O crescimento ocorre depois de um 2025 excepcional para o campo. No ano passado, a agropecuária avançou 11,7%, resultado que teve peso importante para o crescimento de 2,3% do PIB brasileiro. A base elevada torna o avanço de 6,8% registrado no segundo trimestre deste ano ainda mais relevante.

Nos quatro trimestres encerrados em junho, a agropecuária acumula crescimento de 6,2%. É novamente o melhor resultado entre os grandes setores: os serviços avançam 1,7% e a indústria, 1,4%. A economia brasileira acumula alta de 1,9% nesse intervalo.

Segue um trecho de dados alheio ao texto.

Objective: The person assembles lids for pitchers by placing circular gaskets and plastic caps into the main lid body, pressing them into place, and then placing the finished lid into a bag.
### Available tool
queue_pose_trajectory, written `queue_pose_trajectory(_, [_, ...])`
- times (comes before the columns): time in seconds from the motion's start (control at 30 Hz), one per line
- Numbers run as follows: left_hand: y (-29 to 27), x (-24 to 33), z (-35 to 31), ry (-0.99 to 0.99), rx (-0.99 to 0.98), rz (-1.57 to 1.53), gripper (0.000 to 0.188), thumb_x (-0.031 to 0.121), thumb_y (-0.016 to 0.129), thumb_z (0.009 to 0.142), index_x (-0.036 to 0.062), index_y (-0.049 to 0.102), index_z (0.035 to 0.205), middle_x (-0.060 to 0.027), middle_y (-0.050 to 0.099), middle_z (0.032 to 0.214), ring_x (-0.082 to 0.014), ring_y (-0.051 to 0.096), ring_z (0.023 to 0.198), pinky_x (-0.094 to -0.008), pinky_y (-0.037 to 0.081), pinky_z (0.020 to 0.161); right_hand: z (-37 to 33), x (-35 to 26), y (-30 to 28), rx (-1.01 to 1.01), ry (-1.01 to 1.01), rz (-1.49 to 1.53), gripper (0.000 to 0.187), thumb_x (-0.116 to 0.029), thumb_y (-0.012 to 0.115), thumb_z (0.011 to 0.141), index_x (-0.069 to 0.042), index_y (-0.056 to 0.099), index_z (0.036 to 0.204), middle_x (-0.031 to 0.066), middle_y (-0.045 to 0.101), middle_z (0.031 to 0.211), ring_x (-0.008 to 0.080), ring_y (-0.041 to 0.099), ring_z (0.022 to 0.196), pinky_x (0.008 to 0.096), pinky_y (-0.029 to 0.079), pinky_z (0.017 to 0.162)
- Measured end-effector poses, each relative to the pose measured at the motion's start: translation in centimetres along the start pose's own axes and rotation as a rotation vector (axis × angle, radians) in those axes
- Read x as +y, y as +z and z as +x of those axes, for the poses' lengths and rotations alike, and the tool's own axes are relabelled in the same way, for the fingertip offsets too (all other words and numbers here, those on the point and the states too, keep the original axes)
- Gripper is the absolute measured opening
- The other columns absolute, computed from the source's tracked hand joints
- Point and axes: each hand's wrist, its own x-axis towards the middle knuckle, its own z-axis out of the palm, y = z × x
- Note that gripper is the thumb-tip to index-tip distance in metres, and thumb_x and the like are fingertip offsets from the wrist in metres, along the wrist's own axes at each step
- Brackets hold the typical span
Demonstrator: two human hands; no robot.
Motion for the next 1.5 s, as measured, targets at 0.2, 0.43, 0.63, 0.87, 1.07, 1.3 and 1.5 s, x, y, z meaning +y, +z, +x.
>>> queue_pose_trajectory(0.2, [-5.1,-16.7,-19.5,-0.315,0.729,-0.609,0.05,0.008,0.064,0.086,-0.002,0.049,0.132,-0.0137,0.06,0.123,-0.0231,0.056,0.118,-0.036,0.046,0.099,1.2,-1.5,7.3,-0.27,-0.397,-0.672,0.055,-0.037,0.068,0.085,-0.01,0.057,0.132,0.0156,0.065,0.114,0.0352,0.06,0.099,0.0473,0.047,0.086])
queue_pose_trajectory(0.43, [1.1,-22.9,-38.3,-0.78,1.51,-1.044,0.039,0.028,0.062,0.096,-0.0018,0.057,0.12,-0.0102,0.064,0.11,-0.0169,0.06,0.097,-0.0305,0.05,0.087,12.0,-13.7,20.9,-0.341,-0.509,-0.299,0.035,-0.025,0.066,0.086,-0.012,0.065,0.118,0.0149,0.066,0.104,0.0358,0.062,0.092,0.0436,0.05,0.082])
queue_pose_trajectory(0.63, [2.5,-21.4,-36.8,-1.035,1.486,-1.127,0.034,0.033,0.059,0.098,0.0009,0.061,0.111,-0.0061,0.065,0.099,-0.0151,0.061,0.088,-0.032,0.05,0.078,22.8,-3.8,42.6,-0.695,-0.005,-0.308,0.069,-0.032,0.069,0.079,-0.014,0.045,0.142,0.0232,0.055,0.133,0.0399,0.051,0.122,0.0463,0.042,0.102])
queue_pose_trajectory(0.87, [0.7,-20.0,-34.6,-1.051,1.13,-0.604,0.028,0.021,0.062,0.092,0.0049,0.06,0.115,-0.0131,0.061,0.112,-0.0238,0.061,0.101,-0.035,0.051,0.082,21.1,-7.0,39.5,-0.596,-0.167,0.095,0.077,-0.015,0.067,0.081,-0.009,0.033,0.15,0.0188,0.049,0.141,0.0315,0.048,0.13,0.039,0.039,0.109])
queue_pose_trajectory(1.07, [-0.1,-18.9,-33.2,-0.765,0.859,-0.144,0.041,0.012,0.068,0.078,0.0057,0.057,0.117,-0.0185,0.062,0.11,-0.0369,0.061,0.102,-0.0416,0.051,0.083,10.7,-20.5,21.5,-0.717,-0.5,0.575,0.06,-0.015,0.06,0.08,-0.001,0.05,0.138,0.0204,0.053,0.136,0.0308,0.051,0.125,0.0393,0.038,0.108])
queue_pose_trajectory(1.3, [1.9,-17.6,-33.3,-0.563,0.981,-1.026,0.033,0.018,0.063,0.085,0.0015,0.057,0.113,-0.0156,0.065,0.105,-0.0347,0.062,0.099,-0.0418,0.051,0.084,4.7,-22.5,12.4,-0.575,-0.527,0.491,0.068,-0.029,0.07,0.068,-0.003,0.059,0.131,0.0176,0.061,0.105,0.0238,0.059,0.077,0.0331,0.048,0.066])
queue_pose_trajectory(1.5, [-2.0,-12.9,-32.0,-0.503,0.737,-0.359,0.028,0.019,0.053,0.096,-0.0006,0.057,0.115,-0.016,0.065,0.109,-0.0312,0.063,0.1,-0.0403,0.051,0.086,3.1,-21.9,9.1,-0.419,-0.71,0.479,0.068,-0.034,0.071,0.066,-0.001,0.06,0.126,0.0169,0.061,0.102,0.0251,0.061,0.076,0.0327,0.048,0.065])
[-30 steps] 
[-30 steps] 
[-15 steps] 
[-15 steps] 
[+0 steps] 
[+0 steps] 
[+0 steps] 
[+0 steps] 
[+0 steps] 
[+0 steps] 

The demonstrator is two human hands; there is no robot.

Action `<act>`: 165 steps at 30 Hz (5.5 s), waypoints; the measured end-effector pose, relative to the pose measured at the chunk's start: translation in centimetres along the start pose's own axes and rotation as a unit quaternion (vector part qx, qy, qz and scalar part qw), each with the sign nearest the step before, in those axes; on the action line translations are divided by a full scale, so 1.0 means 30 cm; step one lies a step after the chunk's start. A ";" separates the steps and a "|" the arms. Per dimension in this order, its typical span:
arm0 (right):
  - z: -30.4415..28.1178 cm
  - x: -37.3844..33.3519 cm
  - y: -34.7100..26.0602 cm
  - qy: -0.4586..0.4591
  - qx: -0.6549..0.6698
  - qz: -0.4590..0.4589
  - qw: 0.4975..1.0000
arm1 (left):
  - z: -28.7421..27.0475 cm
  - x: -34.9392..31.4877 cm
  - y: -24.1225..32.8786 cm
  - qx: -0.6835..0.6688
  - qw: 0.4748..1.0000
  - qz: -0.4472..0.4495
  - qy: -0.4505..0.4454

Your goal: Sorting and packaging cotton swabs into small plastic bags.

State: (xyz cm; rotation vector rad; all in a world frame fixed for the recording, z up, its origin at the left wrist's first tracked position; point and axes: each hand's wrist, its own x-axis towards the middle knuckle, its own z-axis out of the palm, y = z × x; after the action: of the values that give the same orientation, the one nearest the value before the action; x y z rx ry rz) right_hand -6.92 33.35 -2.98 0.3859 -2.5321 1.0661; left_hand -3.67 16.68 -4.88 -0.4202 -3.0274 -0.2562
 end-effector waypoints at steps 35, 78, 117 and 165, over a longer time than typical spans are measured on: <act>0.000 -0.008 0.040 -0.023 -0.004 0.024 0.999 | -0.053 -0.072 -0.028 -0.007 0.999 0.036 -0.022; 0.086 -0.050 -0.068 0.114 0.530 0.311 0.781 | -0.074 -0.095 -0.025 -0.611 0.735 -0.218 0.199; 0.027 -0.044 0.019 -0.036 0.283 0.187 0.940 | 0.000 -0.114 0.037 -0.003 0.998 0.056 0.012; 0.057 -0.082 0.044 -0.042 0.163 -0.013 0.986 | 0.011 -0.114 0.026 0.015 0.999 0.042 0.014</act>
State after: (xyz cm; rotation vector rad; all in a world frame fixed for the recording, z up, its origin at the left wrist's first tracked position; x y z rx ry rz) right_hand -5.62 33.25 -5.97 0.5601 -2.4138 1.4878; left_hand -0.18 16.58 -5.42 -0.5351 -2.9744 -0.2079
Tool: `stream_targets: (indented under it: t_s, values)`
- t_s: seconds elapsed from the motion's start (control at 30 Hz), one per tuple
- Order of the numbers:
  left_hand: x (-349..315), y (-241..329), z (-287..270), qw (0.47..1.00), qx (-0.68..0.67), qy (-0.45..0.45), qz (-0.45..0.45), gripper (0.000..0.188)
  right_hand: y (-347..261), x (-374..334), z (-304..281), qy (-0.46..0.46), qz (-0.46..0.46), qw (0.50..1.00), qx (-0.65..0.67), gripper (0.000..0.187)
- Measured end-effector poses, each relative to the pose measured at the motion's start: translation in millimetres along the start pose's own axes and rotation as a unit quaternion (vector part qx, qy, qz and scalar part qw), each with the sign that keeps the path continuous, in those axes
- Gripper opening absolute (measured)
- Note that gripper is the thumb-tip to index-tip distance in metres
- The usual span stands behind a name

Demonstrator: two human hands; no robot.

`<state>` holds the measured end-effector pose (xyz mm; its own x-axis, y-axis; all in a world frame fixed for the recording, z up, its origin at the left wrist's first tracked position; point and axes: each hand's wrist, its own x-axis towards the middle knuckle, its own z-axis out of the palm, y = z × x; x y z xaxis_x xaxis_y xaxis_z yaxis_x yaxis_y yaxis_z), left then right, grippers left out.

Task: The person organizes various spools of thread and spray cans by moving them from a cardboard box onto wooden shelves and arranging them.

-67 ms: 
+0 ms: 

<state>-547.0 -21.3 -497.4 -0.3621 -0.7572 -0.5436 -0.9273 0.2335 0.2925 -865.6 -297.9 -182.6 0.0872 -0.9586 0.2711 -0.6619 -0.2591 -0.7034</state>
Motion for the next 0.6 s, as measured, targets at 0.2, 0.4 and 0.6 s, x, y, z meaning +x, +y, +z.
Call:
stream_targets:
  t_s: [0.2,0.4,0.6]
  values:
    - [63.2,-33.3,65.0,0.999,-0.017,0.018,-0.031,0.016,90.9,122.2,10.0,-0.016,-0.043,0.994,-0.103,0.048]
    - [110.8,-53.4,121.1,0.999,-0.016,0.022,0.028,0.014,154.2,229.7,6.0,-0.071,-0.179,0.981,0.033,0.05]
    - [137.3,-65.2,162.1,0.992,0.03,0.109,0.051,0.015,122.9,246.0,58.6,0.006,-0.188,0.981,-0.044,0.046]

Os números divulgados pelo IBGE reforçam também uma diferença importante entre o desempenho da produção e o ambiente financeiro enfrentado pelo produtor. O crescimento ocorre em um período ainda marcado por juros elevados, crédito mais caro e pressão sobre as margens de algumas atividades.

Mesmo nesse cenário, o campo inicia a segunda metade de 2026 crescendo acima do restante da economia. O PIB perdeu velocidade entre o primeiro e o segundo trimestre, mas a agropecuária seguiu na direção contrária e apresentou a maior expansão entre os principais setores produtivos do País.